Investment: Another word on index funds
Wednesday 23 June 1999
They are not the answer to every investor's prayer, nor are they the most appropriate solution in every market. The more inefficient a market, or market sector, the more scope for achieving outperformance with an actively managed fund (which is one reason why more Japanese and emerging market funds outperform the relevant indices than do UK or US equity funds).
But what is now beyond dispute is that for most people low-cost index funds are the most reliable and cost-effective way of building a core holding of equities in an investment portfolio. It is perfectly legitimate to add an element of actively managed money to add spice to this core holding, but anyone who puts all his faith in active management hoping to achieve sustained above-average performance is paying a high price for a proposition that is the equivalent of backing a rank outsider in the Grand National. In racing, bookies get rich at the expense of those who pursue impossible dreams at high odds: in investment, fund managers and those who sell their funds make money at your expense.
Of course, index funds cannot provide an answer to every issue you face as an investor. They won't address the central issue of how much you should be investing in the stock market in the first place. They are merely tools for delivering an objective that ultimately can be determined only by your own circum- stances and risk preferences.

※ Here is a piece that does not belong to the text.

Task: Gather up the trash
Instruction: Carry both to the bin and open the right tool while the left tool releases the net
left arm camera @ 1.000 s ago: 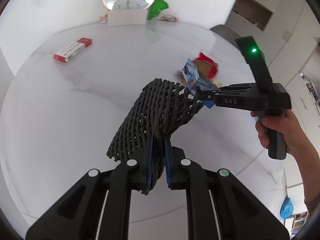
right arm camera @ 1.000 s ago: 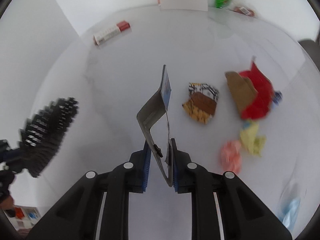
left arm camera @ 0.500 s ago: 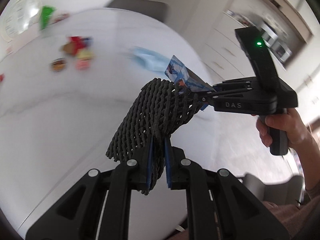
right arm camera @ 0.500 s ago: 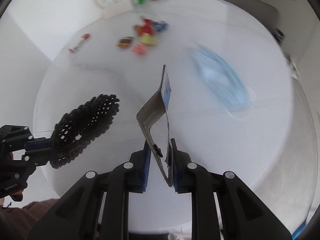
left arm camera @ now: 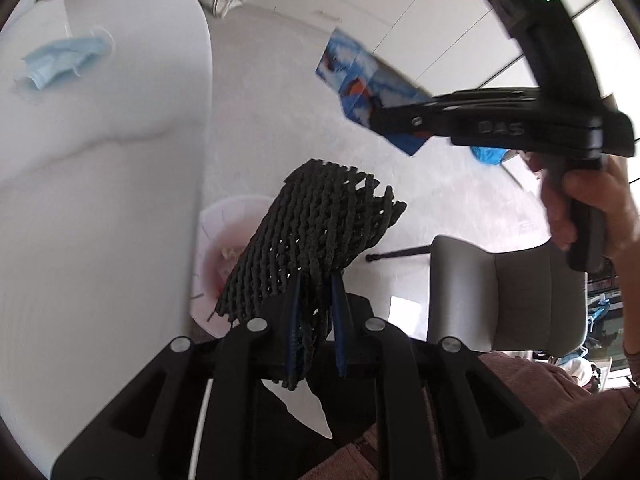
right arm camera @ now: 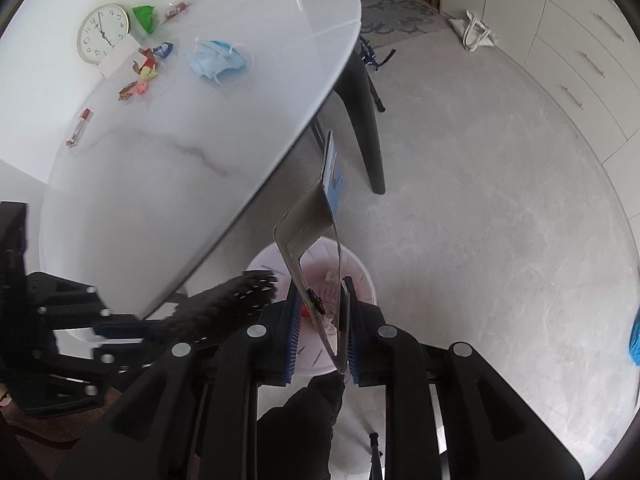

Most actively managed funds by definition do not provide bespoke solutions. They are off-the- peg merchants who should be judged accordingly, on fit, style and cost. To pay an active manager's fee for delivering a performance worse than that of a low-cost indexed alternative is simply throwing money away (just as by the same token anyone who pays a bid/offer spread, or an annual management fee of more than 1 per cent, for an index fund is doing the same).
Yet it is not entirely the case that everything worth saying has now been said on the subject of indexing versus active management. Reading a new book on investment by Dean LeBaron and Romesh Vaitlingem (The Ultimate Investor, Capstone Publishing), I was struck by an interesting comment from Bill Miller, a professional investor in the US. He advocates active management and thinks part of the reason why active managers have such a bad name is that they failed to cope with the intellectual challenge posed by the success of indexing, refusing to learn from the success of the index fund phenomenon.
He points out that investors who buy a mainstream equity index fund are not pursuing as dumb or mindless a strategy as might first appear. Being an American, he uses the example of the S&P 500 index, but the same arguments apply to anyone who buys a Footsie or FTSE All-Share index fund. Mr Miller's says the S&P 500 index is itself an actively managed fund - its constituents constantly changing on the basis of guidelines laid down by the index selection committee.
"The S&P 500 index" says Mr Miller "is a long-term-oriented, low- turnover, tax-efficient portfolio employing a buy-and-hold investment strategy. It lets its winners run and selectively eliminates losers. It never sells a successful investment no matter how far up the stock has run, and does not arbitrarily impose size or position limits on holdings, by company or industry. Size is fixed at 500 names. New names are added and others eliminated, replacing marginal companies with those whose position in the economy or an industry are deemed more important."
The overall portfolio, Mr Miller goes on, is positioned to represent the broad sweep of the US economy. Turnover of stocks in the index has recently risen to around 40 names a year, but this remains less than 10 per cent of the total, in stark contrast to the feverish activity normally associated with actively managed funds - many of them turn over their portfolios once every one to two years.
Mr Miller says: "The average mutual fund is short- term-oriented, has high turnover, is tax-inefficient and employs a trading-oriented investment style. Most funds systematically cut back winners or rotate out of stocks that have done well into those expected to do better. The overall portfolio is constructed in accordance with some style the manager erroneously believes is likely to outperform the long-term low-turnover approach of the S&P 500."
And what are the roots of this failure? Part of the answer, Mr Miller suggests, lies in the much abused academic notion of market efficiency - the idea that share prices accurately reflect the current state of knowledge about a company's current prospects. "Much of the activity that makes active portfolio management active is wasted; it adds no value since it is engendered by the mistaken belief that the manager possesses information the market is unaware of, or that the market has mispriced". Pursuing this belief impose hefty costs, in the shape of dealing costs, market impact costs and taxes. It is ultimately these costs which help to drag down the performance of even the best performing actively managed funds.
Investors who pick an index fund, Mr Miller concludes, are "rationally selecting an active money management style that is sensible, tax efficient, has a long history and works". His argument is that active managers should do more to model their behaviour on that of the index.
There is nothing in these comments, I venture to suggest, that does not apply in equal measure to the UK fund management industry. My feeling has long been that active fund managers could do a lot to make their offerings more attractive, starting with lower costs. But for so long the attitude of the industry has been, "If it ain't broke, don't mend it". The successful arrival of index funds in this country is shaking the active management community out of its complacency. The best companies have nothing to fear from competition - but it is up to investors to make sure the pressure to deliver good value for money is sustained.